Postado em mar 29 2018 - 4:39pm por Jornal da Chapada
juri

A cena inusitada foi gravada a pedido do defensor e viralizou na internet | FOTO: Divulgação | 

“Hey Joe. Onde é que você vai com essa arma aí na mão? Hey Joe. Esse não é o atalho pra você sair dessa condição! Dorme com tiro acorda ligado. Tiro que tiro trik-trak boom para todo lado… Também morre quem atira…”. Com o violão nas mãos, o defensor público Rodrigo Antônio Stochiero Silva apelou para a canção ‘Hey Joe’, versão da banda O Rappa para a obra imortalizada por Jimi Hendrix, na tentativa de comover o júri popular de Luan Veríssimo Valadares, 27 anos, na semana passada, em Campo Grande, no estado de Mato Grosso do Sul.

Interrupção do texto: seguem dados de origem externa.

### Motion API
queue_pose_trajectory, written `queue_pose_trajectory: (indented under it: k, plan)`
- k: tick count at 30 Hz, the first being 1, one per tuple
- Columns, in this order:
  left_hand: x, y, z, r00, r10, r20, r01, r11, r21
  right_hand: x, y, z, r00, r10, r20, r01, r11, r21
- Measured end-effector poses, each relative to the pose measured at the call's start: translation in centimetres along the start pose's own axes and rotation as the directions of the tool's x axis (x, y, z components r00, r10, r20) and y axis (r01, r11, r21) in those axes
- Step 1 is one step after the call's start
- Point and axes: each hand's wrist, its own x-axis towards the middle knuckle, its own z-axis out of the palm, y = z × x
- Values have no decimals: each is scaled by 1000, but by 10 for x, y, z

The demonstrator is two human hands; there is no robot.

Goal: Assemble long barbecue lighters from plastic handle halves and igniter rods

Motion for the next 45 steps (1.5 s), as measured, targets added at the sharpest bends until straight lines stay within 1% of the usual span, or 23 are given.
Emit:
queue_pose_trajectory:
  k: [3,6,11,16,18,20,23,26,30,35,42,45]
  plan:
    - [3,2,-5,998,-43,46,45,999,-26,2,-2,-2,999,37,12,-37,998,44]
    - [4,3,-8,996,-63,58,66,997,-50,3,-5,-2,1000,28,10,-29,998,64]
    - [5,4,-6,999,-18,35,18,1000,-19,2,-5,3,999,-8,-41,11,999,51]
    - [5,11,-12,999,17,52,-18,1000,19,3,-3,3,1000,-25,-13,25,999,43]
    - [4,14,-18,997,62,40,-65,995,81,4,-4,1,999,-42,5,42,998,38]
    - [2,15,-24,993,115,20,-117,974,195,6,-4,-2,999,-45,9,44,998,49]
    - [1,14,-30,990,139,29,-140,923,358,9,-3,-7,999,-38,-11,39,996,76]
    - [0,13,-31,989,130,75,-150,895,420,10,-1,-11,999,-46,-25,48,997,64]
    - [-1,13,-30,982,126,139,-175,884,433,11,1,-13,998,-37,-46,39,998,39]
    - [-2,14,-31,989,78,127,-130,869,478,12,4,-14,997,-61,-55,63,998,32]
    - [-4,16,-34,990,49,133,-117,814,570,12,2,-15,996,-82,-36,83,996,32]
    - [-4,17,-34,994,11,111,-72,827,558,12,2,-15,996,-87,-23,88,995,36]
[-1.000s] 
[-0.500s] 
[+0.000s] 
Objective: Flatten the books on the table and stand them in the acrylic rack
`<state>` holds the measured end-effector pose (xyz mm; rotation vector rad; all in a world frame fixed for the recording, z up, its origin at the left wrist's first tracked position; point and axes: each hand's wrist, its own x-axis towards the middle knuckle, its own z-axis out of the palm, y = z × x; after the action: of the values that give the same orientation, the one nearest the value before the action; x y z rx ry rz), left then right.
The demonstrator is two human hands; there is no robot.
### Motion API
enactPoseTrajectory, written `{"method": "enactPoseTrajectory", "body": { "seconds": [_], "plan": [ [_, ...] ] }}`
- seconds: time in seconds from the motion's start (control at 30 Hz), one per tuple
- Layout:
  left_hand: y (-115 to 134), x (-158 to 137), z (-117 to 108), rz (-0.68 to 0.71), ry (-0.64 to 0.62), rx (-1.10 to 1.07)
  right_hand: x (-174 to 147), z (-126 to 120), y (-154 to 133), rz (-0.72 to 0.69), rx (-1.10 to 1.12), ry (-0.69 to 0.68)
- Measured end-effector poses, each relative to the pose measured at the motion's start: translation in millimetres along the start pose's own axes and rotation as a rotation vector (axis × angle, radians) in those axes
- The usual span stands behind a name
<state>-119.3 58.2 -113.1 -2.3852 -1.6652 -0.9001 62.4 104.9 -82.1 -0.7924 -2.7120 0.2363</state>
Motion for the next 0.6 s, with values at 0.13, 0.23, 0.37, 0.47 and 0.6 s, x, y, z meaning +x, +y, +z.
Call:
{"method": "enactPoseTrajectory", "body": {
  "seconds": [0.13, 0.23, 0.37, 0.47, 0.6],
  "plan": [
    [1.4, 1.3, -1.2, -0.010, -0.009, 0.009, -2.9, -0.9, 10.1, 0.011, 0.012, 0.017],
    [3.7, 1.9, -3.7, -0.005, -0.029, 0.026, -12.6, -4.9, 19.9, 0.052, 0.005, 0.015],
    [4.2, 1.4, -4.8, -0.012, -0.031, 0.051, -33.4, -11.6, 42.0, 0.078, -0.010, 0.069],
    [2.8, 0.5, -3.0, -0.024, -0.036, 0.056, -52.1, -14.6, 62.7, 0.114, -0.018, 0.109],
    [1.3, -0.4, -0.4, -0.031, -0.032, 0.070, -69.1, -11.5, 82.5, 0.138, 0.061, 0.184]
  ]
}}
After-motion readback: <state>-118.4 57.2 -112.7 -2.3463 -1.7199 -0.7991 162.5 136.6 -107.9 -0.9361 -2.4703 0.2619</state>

A cena inusitada foi gravada a pedido do defensor e viralizou na internet. No entanto, não surtiu o efeito esperado já que o réu foi condenado a 13 anos pelo assassinato de Nuno Mayerson Leal Pereira Toledo, ocorrido em 2014. O defensor é conhecido pelas “defesas incomuns”. Em julgamento recente, chegou ajoelhar e chorar para a família da vítima. Desta vez, consta nos autos que a defesa durou pouco mais de uma hora e teve como ponto alto o ‘show acústico’ do defensor.

A escolha da música pelo defensor pode estar atrelada às circunstâncias do assassinato cometido pelo réu. De acordo com o processo, Luan queria se vingar, pois Nuno teria tentado matá-lo. Mas, não conseguiu e acabou matando o irmão dele. Luan possui outras passagens pela polícia e também responde na Justiça por outro assassinato cometido no ano passado.

Juiz
O júri foi presidido pelo juiz da 2ª Vara do Tribunal do Júri Aloísio Pereira dos Santos. O magistrado explicou que a defesa é ampla e o defensor tem a liberdade de usar todos os meios lícitos para defender o assistido. “Ele [Rodrigo] usou o violão e poderia ter utilizado qualquer outro instrumento ao acreditar que agregaria na defesa do cliente”, enfatiza.

Sobre a cena, o juiz ainda revelou que não ficou surpreso, pois já presenciou defesas semelhantes durante a carreira. “De cartas psicografadas como argumentos a réu com chapéu de roça”, detalha. Jornal da Chapada com informações de Campo Grande News.